We detected and categorized the shortest strings of amino acids absent from large protein datasets such as the human proteome, considering proteins in particular subcellular locations, and in all the proteins from bacteria [10]. Our hypothesis is that some of these strings (which are four amino acids long) represent functional motifs that are negatively selected in particular contexts.
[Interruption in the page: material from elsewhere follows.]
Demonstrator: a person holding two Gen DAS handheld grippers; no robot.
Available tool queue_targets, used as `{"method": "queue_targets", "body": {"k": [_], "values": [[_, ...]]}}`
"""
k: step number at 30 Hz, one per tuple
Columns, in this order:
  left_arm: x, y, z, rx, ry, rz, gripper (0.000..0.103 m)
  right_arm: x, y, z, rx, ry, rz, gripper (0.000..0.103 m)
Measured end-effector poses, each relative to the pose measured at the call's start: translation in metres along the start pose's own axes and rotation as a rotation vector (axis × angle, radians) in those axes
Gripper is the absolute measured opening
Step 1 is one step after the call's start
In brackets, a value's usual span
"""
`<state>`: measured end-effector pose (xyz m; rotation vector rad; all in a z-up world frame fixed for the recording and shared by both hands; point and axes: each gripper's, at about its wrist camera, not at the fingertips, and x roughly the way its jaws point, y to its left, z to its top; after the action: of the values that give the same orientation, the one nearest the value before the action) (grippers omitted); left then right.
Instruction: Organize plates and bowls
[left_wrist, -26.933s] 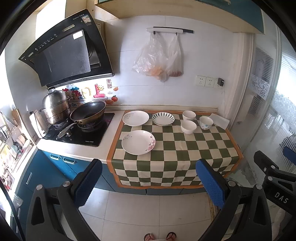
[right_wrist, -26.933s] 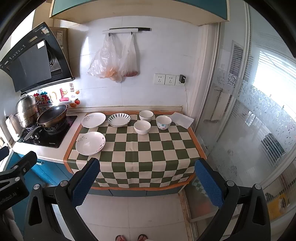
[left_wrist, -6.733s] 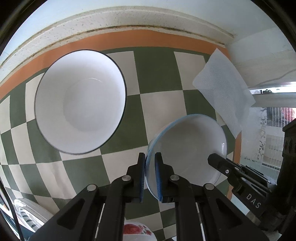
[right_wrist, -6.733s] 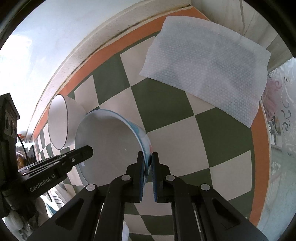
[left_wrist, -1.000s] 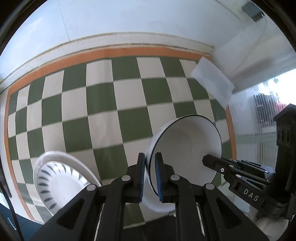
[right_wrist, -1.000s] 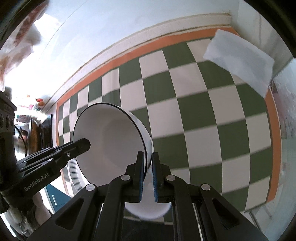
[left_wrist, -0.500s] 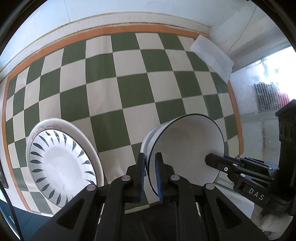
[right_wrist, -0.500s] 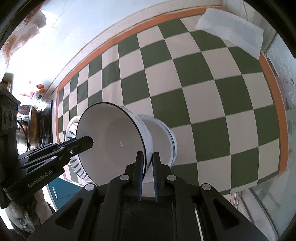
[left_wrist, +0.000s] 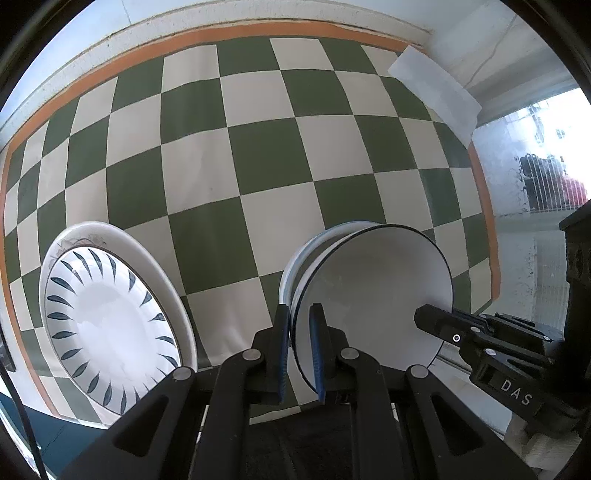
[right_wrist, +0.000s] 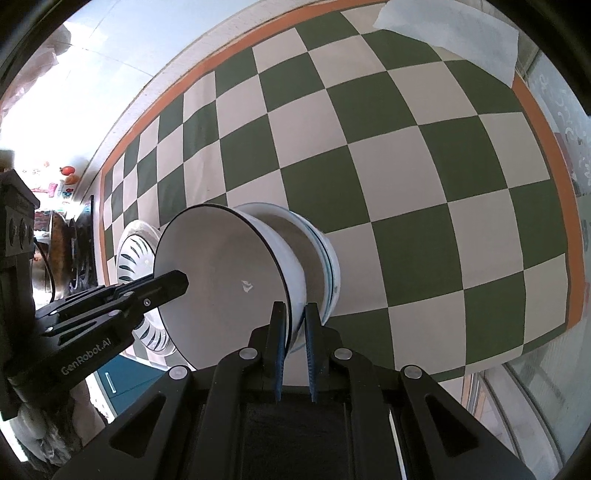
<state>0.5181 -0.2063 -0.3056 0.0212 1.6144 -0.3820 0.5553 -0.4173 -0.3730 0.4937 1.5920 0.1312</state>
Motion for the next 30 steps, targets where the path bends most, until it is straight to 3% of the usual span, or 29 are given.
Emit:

As an example, we show that the sequence "WEWW", avoided in human and generally in eukaryotic organisms, corresponds to part of the signature of bacterial thiol activated cytolysins, which are secreted by pathogenic bacteria, suggesting that there is defense mechanism targeting this motif.
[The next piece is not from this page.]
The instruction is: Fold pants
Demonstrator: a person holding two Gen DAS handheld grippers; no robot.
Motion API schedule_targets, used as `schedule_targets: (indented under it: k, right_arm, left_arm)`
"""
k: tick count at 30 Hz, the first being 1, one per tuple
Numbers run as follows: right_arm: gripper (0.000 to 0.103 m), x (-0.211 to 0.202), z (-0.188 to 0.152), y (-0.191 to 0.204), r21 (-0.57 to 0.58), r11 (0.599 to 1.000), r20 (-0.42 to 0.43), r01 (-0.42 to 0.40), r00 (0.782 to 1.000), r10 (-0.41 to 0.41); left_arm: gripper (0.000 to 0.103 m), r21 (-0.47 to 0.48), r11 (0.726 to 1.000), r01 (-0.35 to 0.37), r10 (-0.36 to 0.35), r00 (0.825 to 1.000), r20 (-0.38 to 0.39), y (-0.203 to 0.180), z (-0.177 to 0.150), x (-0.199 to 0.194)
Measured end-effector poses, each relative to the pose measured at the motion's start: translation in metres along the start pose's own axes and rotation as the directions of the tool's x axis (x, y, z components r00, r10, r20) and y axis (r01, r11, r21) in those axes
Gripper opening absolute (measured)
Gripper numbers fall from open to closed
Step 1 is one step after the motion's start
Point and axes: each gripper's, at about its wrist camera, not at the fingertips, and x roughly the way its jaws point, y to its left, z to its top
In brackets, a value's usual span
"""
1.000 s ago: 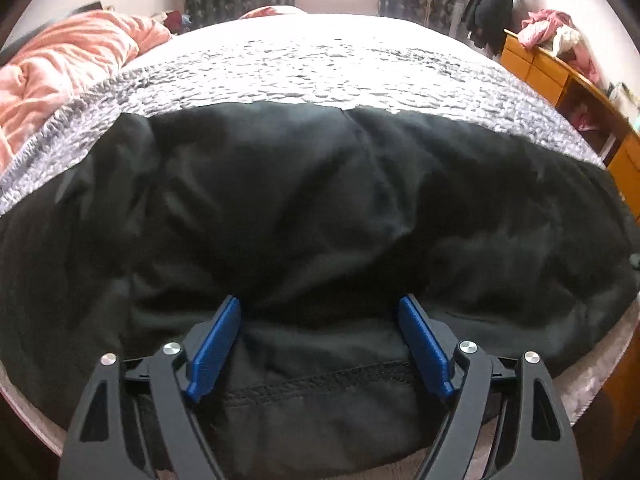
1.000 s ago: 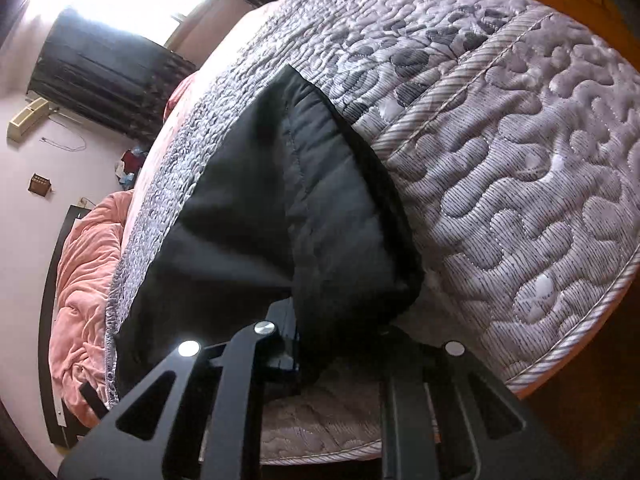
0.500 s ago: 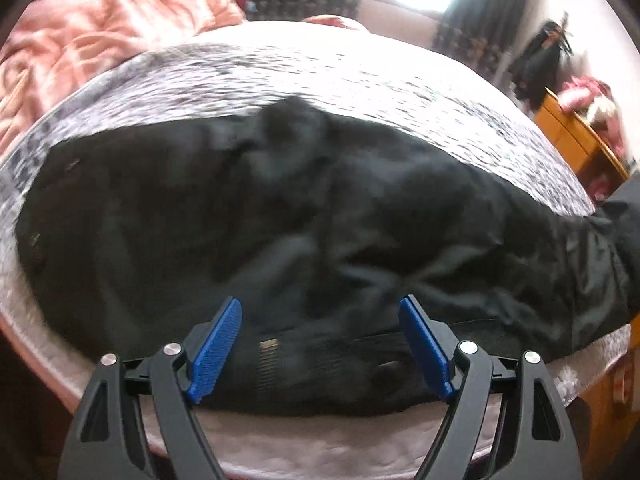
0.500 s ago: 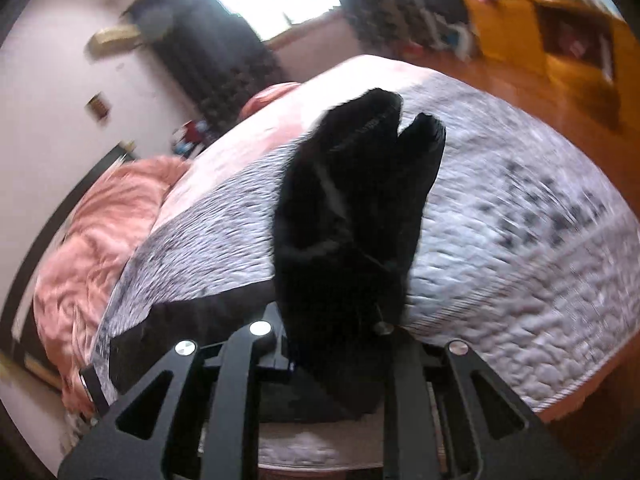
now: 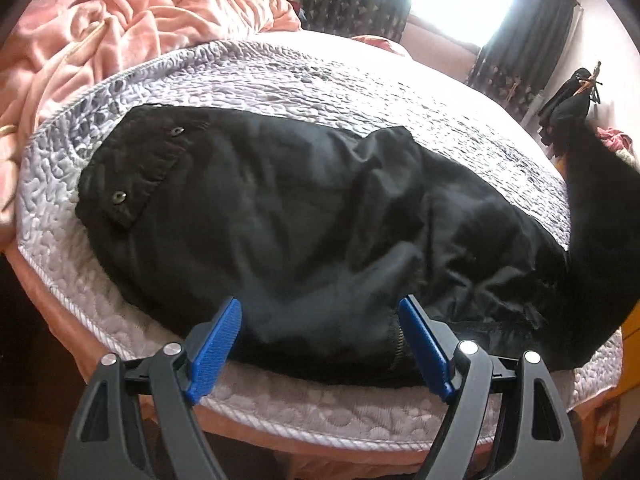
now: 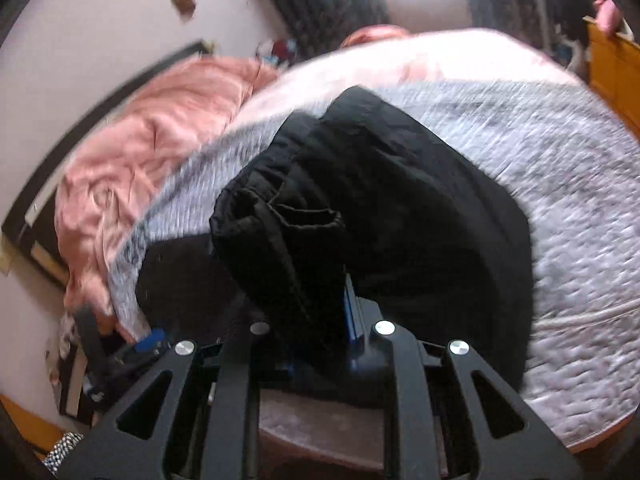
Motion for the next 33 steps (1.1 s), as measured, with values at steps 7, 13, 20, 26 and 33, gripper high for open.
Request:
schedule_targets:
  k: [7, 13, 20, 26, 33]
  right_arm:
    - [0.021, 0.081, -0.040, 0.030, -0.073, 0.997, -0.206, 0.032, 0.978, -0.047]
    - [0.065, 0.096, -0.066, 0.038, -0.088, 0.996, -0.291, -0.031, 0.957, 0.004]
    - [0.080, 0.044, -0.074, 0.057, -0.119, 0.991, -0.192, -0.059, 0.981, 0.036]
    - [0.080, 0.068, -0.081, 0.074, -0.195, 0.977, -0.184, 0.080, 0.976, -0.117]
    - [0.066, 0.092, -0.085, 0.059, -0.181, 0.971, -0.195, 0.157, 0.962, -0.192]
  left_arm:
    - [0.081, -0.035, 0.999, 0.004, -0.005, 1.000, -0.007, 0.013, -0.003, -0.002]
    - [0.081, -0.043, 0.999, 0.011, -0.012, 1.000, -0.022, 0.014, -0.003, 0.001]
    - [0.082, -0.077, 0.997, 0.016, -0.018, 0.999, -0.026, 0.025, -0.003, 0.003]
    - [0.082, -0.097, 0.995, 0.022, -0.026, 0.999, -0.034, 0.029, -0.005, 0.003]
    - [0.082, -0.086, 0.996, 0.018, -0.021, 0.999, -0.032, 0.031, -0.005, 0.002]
[1] Corwin, T., J. Woodsmith, F. Apelt, J.F. Fontaine, D. Meierhofer, J. Helmuth, A. Grossmann, M.A. Andrade-Navarro, B.A. Ballif and U. Stelzl. 2017. Defining human tyrosine kinase phosphorylation networks using yeast as an in vivo model substrate. Cell Systems. 5, 128-139.
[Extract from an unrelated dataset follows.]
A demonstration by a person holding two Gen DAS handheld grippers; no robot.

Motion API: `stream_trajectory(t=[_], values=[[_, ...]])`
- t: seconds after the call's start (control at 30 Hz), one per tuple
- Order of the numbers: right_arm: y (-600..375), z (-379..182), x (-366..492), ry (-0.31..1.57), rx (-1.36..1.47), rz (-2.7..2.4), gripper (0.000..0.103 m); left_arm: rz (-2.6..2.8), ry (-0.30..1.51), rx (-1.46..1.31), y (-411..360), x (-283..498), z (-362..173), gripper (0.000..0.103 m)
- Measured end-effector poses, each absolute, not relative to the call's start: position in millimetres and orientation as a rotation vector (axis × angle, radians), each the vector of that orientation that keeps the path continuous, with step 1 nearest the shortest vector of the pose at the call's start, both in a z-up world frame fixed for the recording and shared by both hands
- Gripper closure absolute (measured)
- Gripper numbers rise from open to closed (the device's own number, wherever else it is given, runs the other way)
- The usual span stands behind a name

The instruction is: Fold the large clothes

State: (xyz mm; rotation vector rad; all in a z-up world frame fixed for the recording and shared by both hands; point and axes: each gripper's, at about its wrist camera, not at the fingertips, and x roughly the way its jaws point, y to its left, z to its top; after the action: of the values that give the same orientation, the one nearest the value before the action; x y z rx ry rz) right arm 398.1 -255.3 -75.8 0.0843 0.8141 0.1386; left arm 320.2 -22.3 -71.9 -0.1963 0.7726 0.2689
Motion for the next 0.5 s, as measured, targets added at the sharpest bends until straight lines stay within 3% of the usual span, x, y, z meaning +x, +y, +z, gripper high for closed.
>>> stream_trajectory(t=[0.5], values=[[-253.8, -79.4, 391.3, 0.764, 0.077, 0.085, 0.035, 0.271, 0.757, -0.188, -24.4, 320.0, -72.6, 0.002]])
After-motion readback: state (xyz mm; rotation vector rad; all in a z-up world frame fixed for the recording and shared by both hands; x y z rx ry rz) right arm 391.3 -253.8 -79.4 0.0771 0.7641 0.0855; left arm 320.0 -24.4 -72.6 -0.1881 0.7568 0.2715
[2] Brüne, D., M.A. Andrade-Navarro and P. Mier. 2018. Proteome-wide comparison between the amino acid composition of domains and linkers. BMC Research Notes. 11, 117.

[3] Kastano, K., G. Erdős, P. Mier, G. Alanis-Lobato, V.J. Promponas, Z. Dosztányi and M.A. Andrade-Navarro. 2020. Evolutionary study of disorder in protein sequences. Biomolecules. 10, 1413.

[4] Mier, P., L. Paladin, S. Tamana, S. Petrosian, B. Hajdu-Soltész, A. Urbanek, A. Gruca, D. Plewczynski, M. Grynberg, P. Bernadó, Z. Gáspári, C. Ouzounis, V.J. Promponas, A.V. Kajava, J.M. Hancock, S. Tosatto, Z. Dosztanyi, and M.A. Andrade-Navarro. 2020. Disentangling the complexity of low complexity proteins. Briefings in Bioinformatics. 21, 458-472.

[5] Kamel, M., P. Mier, A. Tari and M.A. Andrade-Navarro. 2019. Repeatability in protein sequences. Journal of Structural Biology. 208, 86-91. [RES]

[6] Mier, P. and M.A. Andrade-Navarro. 2020. Assessing the repeatability of protein sequences via the low complexity triangle. PLoS One. 15, e0239154. [LCT]

[7] Jarnot, P., J. Ziemska-Legiecka, L. Dobson, M. Merski, P. Mier, M.A. Andrade-Navarro, J.M. Hancock, Z. Dosztányi, L. Paladin, M. Necci, D. Piovesan, S.C.E. Tosatto, V.J. Promponas, M. Grynberg and A. Gruca. 2020. PlaToLoCo: the first web meta-server for visualization and annotation of low complexity regions in proteins. Nucleic Acids Research. 48, W77-W84. [PlaToLoCo]

[8] Kastano, K., P. Mier and M.A. Andrade-Navarro. 2021. The role of low complexity regions in protein interaction modes: an illustration in Huntingtin. Int. J. Mol. Sci. 22, 1727.

[9] Mier, P. and M.A. Andrade-Navarro. 2021. The conservation of low complexity regions in bacterial proteins depends on the pathogenicity of the strain and subcellular location of the protein. Genes. 12, 451.

[10] Mier, P. and M.A. Andrade-Navarro. 2021. Avoided Motifs: short amino acid strings missing from protein datasets. Biol. Chem. 402, 945-951.